PipelineFX Forum

Qube! => Jobtypes and Applications => Topic started by: stevespo on March 02, 2010, 11:37:29 PM

Title: Error: cannot create output dir
Post by: stevespo on March 02, 2010, 11:37:29 PM
Bear with me while I try and explain the behavior we're seeing.

Qube 5.5.1, Maya2009 running on RedHat Enterprise WS R4
Render nodes read data from local drive and then write frames to a MetaLAN 4.2.1 mounted SAN drive array.

The rendering was stable and reliable when our output files were IFF (2MB).  We recently switched to EXR format (24MB) and the behavior has become very erratic.  Renders will work ok for some time (1 hour, perhaps 2 hours) and then the jobs sit with no progress.

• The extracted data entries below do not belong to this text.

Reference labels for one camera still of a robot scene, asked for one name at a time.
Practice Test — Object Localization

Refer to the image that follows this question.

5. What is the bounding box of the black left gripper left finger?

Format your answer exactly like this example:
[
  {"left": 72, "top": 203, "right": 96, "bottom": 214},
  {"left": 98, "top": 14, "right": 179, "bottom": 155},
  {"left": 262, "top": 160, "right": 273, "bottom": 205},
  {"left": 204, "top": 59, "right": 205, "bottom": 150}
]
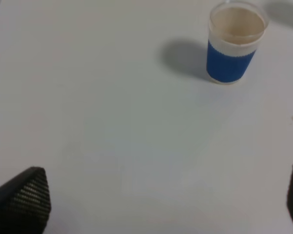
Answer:
[{"left": 0, "top": 167, "right": 51, "bottom": 234}]

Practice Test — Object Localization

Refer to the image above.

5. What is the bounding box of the blue sleeved clear cup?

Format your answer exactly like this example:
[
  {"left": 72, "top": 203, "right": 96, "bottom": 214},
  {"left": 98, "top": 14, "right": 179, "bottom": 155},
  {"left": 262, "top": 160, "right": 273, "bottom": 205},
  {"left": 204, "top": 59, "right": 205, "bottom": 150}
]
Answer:
[{"left": 206, "top": 0, "right": 269, "bottom": 84}]

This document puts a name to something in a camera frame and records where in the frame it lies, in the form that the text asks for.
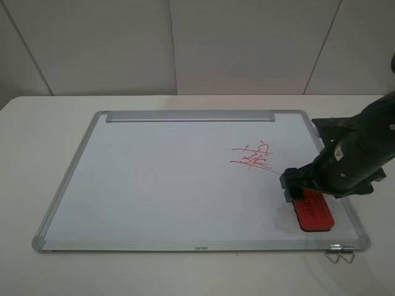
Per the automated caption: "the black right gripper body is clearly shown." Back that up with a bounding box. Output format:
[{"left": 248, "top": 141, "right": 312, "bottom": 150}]
[{"left": 296, "top": 135, "right": 375, "bottom": 198}]

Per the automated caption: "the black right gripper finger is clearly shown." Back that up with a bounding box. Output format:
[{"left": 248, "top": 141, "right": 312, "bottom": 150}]
[
  {"left": 280, "top": 168, "right": 301, "bottom": 188},
  {"left": 285, "top": 187, "right": 304, "bottom": 203}
]

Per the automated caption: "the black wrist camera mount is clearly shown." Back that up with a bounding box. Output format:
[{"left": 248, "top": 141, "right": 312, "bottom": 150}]
[{"left": 312, "top": 117, "right": 357, "bottom": 147}]

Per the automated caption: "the metal hanging clip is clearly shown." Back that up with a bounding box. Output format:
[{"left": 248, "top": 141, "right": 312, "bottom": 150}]
[
  {"left": 325, "top": 244, "right": 343, "bottom": 264},
  {"left": 339, "top": 245, "right": 356, "bottom": 264}
]

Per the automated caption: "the right metal hanging clip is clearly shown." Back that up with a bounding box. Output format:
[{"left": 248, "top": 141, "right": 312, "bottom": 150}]
[{"left": 339, "top": 245, "right": 356, "bottom": 264}]

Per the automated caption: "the red whiteboard eraser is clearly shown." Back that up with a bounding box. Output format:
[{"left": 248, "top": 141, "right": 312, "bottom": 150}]
[{"left": 293, "top": 189, "right": 335, "bottom": 232}]

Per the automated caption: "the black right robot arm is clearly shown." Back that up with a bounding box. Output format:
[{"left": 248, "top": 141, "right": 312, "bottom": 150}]
[{"left": 280, "top": 92, "right": 394, "bottom": 202}]

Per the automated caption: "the left metal hanging clip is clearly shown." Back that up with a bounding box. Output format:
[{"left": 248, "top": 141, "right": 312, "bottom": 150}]
[{"left": 325, "top": 244, "right": 343, "bottom": 264}]

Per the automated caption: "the white aluminium-framed whiteboard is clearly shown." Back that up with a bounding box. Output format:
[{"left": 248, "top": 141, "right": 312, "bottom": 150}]
[{"left": 31, "top": 110, "right": 370, "bottom": 252}]

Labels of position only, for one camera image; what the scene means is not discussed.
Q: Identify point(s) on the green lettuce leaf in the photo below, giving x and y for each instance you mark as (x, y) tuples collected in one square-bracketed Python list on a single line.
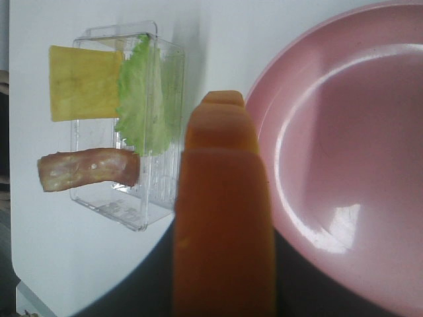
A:
[(143, 119)]

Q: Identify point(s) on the bread slice with brown crust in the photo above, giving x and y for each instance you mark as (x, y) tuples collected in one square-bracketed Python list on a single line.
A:
[(224, 261)]

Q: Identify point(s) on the bacon strip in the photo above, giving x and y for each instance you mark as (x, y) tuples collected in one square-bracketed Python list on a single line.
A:
[(65, 170)]

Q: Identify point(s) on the left clear plastic tray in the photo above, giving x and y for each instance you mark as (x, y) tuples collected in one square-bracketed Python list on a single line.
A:
[(152, 197)]

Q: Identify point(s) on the pink round plate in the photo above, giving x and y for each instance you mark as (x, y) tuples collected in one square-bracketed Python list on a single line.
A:
[(339, 120)]

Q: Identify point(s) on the yellow cheese slice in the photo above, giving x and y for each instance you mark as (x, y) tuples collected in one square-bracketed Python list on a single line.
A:
[(83, 83)]

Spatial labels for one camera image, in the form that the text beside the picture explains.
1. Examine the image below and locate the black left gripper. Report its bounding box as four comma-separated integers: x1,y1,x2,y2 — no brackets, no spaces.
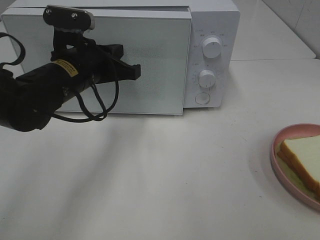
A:
48,44,141,94

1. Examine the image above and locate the white microwave door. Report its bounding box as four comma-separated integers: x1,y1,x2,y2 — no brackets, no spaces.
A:
2,7,191,115

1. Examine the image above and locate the white timer knob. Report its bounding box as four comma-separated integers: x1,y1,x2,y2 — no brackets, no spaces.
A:
198,69,217,88

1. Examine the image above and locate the round door release button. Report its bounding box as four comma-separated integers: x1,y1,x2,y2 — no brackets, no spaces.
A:
195,92,211,105

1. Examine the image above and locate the pink round plate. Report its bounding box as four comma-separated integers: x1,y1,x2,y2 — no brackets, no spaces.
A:
269,123,320,212

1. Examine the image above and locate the toast sandwich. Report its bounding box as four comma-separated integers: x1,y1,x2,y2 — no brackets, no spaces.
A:
278,135,320,197

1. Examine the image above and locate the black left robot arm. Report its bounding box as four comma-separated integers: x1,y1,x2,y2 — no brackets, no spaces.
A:
0,44,141,132

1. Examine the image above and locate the upper white power knob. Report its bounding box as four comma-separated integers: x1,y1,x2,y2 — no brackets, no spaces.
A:
201,35,222,59

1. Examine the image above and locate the white microwave oven body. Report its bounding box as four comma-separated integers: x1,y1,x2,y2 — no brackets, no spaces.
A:
1,0,240,111

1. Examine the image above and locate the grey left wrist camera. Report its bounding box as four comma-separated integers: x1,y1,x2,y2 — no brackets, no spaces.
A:
42,5,95,32

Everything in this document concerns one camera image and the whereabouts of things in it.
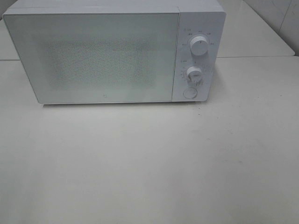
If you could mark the round white door button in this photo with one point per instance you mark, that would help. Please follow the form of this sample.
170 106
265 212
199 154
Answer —
190 93

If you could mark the white round knob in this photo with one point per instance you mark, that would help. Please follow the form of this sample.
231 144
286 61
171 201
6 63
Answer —
199 45
194 74

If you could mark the white microwave door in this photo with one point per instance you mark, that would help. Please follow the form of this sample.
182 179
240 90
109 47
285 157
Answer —
97 58

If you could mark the white microwave oven body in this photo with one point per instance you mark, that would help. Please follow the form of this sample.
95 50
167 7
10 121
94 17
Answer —
191 22

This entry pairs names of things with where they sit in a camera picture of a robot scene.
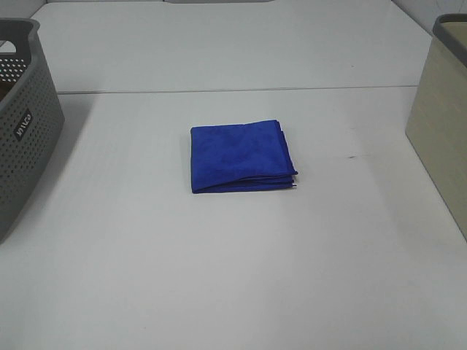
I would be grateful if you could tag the blue towel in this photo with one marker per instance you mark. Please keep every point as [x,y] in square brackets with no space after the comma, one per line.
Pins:
[240,158]

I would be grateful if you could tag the beige storage bin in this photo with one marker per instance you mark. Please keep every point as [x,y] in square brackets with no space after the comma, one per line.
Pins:
[436,127]

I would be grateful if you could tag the grey perforated plastic basket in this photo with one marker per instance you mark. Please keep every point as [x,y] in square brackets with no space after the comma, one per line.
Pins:
[31,117]

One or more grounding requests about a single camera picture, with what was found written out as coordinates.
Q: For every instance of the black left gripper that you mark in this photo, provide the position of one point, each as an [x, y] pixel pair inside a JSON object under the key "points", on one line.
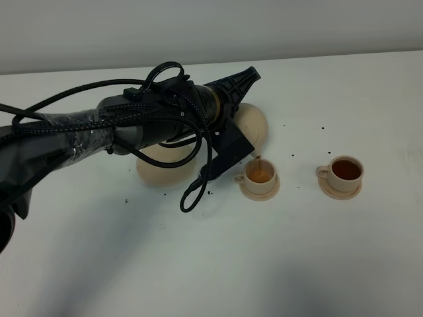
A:
{"points": [[221, 98]]}

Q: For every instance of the beige ceramic teapot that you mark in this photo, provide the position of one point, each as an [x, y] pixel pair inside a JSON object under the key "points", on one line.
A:
{"points": [[253, 124]]}

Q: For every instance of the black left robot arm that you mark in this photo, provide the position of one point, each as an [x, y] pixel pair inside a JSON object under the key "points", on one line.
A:
{"points": [[163, 120]]}

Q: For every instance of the beige teapot saucer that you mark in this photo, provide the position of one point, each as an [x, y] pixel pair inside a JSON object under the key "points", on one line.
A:
{"points": [[154, 176]]}

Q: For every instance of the beige left teacup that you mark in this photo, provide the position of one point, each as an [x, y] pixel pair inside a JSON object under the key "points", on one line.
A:
{"points": [[259, 170]]}

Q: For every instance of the beige teacup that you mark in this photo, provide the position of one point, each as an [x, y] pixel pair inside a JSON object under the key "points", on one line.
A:
{"points": [[344, 173], [259, 170]]}

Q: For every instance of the beige left cup saucer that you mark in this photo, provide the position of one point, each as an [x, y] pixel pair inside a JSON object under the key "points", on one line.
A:
{"points": [[258, 191]]}

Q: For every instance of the beige cup saucer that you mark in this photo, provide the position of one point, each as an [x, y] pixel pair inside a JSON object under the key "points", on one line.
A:
{"points": [[258, 191], [335, 194]]}

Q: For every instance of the beige right cup saucer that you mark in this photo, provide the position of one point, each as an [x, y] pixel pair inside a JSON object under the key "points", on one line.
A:
{"points": [[335, 194]]}

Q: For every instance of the beige right teacup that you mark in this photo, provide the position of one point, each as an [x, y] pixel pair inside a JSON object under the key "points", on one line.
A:
{"points": [[344, 173]]}

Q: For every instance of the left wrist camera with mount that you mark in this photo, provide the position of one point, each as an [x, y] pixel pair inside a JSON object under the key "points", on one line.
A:
{"points": [[231, 146]]}

The MetaLAN mounted directories show a small (128 byte) file for the stalled renders, which I assume is some part of the EXR header.  The permissions on the files should be root:root, but sometimes they are qubeproxy:qubeproxy.  The MetaLAN mounted device appear to be stable and accessible, but this error typically appears in one or more of the stderr logs:

INFO: testing output directory for [images]
WARN: output directory [/mnt/SAN0/sg_mayaRender/tests/test06/chunk_0009_shotCam4_1K185/] does not exist... attempting to create it...
ERROR: cannot create output dir [/mnt/SAN0/sg_mayaRender/tests/test06/chunk_0009_shotCam4_1K185/]
ERROR: SUPER::initialize() at /usr/local/pfx/jobtypes/maya/UniversalMayaRenderJob.pm line 112.
ERROR: in initializing job at /usr/local/pfx/jobtypes/maya/MayaJob.pm line 206.
INFO: reporting status [failed] to supe: qb::reportjob('failed')
INFO: HARNESS=[IPC::Run=HASH(0x1114e00)]
INFO: exiting from maya
quit -f

That directory clearly exists and has many output frames already written to it correctly.  For whatever reason, it seems that the directory is unreadable and that causes one render to fail, which seems to cause a domino effect with the other 3 render nodes.  They sit stalled indefinitely until we take some manual intervention.

I realize that this is a complex environment, and my feeling is that the MetaLAN is the likely culprit, perhaps something to do with the large size of the files (24MB+) or the timing of the I/O.  I am going to remove that piece from the puzzle and see if local writes improve reliability.

Sometimes we can kill/retry the stalled jobs and processing will continue ok.  Other times we need to restart the worker, and still other times it requires a shutdown/reboot to get the rendering working again.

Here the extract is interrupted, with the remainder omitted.